## Goal of the exercise
The listing below is to be given again in full and word for word, without its images.

++++++++

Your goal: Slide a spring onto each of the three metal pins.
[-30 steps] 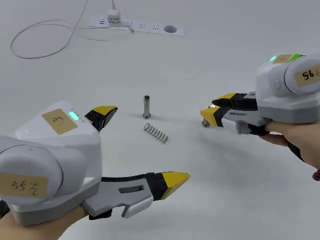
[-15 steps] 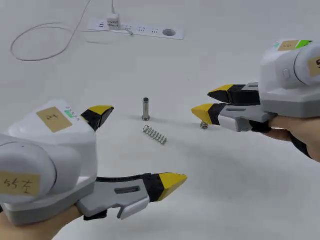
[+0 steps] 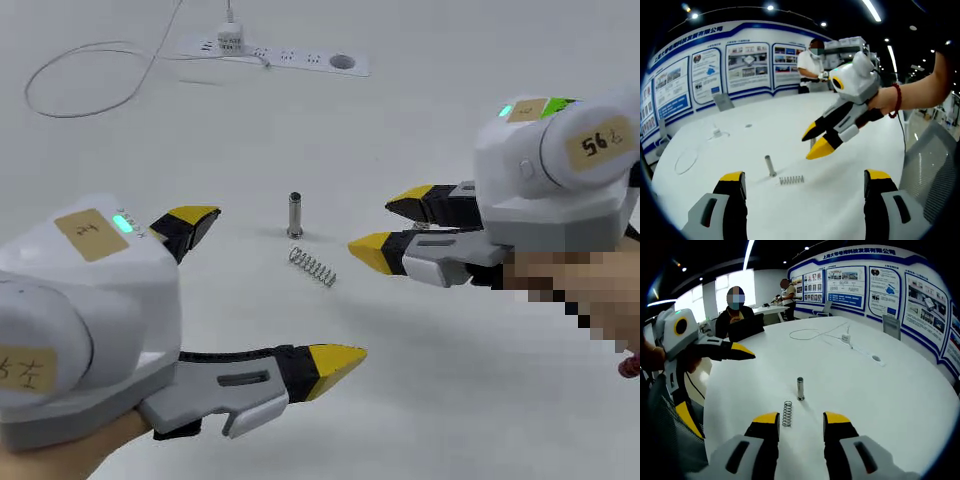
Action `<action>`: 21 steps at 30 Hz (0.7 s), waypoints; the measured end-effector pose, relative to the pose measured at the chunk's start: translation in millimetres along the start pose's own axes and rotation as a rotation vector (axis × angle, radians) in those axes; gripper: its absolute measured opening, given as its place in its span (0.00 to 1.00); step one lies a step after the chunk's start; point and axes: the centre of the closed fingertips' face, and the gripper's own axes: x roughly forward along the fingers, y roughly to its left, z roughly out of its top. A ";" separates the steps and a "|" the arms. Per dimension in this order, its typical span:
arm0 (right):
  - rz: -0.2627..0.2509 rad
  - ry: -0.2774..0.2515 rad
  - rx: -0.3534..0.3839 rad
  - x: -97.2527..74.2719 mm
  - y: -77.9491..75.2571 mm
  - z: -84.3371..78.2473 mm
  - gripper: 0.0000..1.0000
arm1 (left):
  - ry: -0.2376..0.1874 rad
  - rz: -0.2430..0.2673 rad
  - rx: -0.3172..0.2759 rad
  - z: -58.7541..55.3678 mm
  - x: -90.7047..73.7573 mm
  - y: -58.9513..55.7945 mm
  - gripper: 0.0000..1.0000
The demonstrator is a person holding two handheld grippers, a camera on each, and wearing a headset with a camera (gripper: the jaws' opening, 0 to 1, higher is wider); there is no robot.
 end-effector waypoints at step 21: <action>0.033 0.040 0.027 37.9 21.1 -29.5 0.30 | -0.015 0.023 -0.013 0.3 -6.1 6.4 0.99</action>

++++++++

## Solution for this task
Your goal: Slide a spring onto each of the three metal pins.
[-30 steps] 
[-15 steps] 
[+0 steps] 
Action `<action>`: 21 steps at 30 Hz (0.7 s), waypoints; the measured end-effector pose, relative to the pose measured at the chunk's start: translation in millimetres along the start pose's own axes and rotation as a rotation vector (axis × angle, radians) in those axes; gripper: its absolute measured opening, given as its place in its span (0.00 to 1.00); step one lies a step after the chunk's start; point and axes: the centre of the closed fingertips' face, and the gripper's own axes: x roughly forward along the fingers, y roughly to its left, z roughly out of its top. A ";" separates the steps and a "|" the arms. Per dimension in this order, its typical span:
arm0 (right):
  - rz: -0.2627..0.2509 rad
  - ry: -0.2774..0.2515 rad
  - rx: -0.3534..0.3839 rad
  - x: -97.2527..74.2719 mm
  - y: -77.9491..75.2571 mm
  - z: -84.3371..78.2473 mm
  - gripper: 0.0000..1.0000
arm1 (left):
  - ry: -0.2376..0.1874 rad
  - rz: -0.2430..0.2673 rad
  - rx: -0.3172..0.2759 rad
  - z: -58.7541..55.3678 mm
  - x: -90.7047..73.7573 mm
  - y: -58.9513..55.7945 mm
  - gripper: 0.0000..1.0000
The demonstrator is a person holding two handheld grippers, a camera on each, and wearing a headset with a camera (gripper: the jaws' opening, 0 to 1, higher is wider); there is no robot.
 end-effector waypoints at step 21: <action>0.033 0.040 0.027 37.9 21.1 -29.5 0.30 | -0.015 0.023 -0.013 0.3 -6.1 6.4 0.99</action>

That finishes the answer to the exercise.